(Exercise objective):
Repeat, please, only the lines from the top of the data down to the line with "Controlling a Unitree"; include both of those lines.

(Beginning of Stored data)

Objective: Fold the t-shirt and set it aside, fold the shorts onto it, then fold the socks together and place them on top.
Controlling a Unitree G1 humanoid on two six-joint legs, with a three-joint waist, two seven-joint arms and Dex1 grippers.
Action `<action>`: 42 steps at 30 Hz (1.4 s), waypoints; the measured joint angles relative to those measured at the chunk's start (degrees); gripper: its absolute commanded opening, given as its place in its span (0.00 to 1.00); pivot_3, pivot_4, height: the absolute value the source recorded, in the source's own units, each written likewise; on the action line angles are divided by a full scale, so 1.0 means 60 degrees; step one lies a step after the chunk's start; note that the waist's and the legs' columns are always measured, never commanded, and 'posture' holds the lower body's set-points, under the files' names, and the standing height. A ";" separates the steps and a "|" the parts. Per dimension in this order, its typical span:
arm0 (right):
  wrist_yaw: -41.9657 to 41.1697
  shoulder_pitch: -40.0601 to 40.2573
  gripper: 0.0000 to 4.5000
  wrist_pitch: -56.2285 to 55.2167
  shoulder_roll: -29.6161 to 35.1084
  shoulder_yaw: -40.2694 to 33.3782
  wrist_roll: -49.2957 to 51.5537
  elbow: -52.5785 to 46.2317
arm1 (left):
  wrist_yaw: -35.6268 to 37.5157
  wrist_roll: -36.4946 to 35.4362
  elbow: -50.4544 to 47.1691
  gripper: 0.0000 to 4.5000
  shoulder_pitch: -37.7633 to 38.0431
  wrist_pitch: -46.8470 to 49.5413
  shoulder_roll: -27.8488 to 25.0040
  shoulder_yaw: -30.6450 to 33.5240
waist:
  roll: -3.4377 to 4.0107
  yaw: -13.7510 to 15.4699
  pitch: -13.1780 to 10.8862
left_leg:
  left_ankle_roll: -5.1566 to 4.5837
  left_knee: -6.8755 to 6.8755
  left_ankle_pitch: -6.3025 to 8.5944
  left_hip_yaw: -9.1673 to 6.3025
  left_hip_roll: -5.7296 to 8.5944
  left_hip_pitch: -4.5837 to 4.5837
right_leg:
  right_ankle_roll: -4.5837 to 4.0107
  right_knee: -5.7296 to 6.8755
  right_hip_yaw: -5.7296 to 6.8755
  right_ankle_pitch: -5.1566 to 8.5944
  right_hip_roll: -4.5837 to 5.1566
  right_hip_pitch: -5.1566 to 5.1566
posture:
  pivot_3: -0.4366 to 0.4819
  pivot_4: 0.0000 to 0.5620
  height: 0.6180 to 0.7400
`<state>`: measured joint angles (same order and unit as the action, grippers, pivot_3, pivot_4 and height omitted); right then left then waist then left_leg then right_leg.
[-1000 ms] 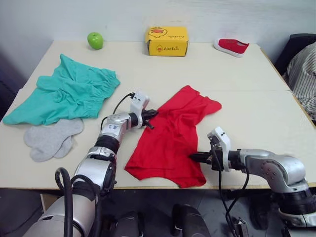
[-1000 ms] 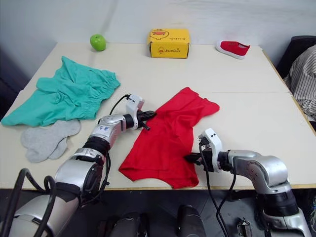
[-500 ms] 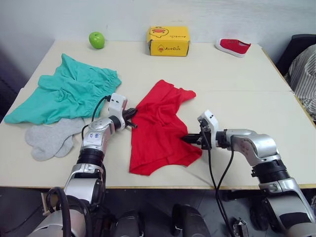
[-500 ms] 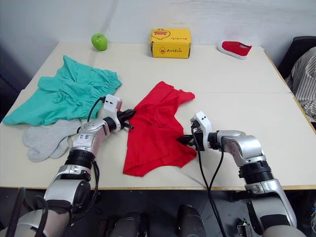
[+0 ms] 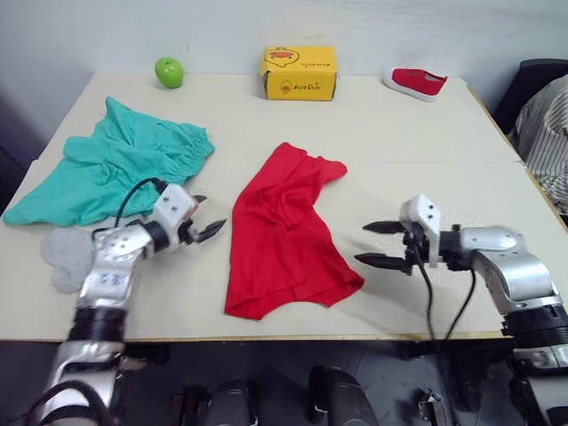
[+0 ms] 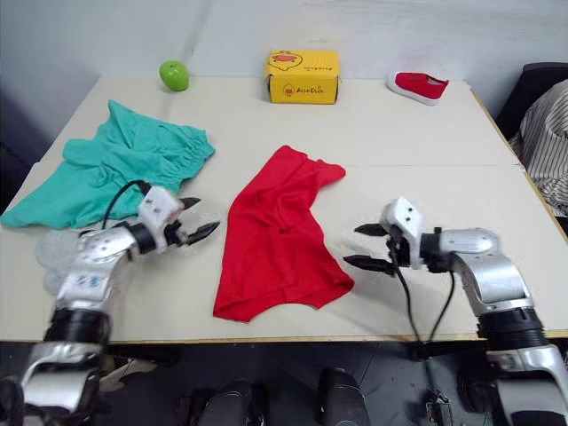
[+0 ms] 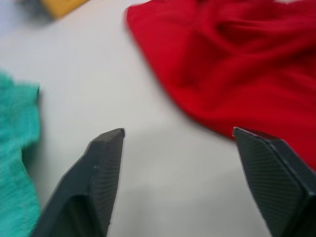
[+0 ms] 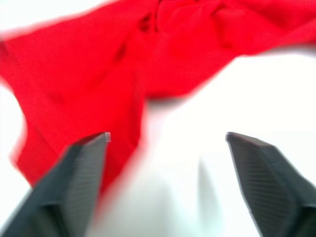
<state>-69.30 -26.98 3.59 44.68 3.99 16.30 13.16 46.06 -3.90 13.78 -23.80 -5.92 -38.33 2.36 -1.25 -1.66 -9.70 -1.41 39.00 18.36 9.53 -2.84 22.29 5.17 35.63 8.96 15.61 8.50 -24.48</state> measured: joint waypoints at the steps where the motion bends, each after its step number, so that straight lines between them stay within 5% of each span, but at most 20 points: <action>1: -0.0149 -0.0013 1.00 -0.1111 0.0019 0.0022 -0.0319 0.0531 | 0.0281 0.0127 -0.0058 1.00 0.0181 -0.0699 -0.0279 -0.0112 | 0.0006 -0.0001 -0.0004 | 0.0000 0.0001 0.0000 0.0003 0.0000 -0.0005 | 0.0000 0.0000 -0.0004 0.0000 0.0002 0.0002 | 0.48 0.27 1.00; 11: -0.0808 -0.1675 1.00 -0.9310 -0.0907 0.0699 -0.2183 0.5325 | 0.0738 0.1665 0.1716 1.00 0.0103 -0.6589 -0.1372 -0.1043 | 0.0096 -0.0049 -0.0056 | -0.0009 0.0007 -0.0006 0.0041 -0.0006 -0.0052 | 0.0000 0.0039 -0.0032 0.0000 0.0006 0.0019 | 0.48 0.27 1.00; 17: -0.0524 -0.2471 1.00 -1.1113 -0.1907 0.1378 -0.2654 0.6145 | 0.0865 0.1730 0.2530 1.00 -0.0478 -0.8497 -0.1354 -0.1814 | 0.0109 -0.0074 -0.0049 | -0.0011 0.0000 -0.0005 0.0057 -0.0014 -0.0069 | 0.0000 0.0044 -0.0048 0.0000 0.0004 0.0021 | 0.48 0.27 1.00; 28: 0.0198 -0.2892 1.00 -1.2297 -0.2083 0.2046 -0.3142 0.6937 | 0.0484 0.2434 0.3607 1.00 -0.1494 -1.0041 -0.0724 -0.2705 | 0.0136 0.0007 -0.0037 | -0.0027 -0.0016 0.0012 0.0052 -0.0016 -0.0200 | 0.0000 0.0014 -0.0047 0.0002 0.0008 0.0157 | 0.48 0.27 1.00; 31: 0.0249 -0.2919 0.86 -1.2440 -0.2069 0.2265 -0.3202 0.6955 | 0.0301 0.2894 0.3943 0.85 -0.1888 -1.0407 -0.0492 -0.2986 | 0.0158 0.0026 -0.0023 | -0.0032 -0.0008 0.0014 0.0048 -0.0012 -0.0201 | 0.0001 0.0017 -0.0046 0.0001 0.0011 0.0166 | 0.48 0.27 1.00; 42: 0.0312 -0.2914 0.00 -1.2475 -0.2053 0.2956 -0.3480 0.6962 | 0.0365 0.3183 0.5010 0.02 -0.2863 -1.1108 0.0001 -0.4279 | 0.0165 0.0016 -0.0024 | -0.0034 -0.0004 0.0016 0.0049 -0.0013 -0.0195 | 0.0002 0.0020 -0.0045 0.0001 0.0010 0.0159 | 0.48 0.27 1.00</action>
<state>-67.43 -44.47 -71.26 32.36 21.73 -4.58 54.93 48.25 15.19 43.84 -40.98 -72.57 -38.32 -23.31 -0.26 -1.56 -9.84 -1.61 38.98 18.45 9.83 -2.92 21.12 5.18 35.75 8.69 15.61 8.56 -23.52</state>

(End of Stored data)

(Output below):
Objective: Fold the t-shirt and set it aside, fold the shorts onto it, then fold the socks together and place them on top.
Controlling a Unitree G1 humanoid on two six-joint legs, with a three-joint waist, two seven-joint arms and Dex1 grippers.

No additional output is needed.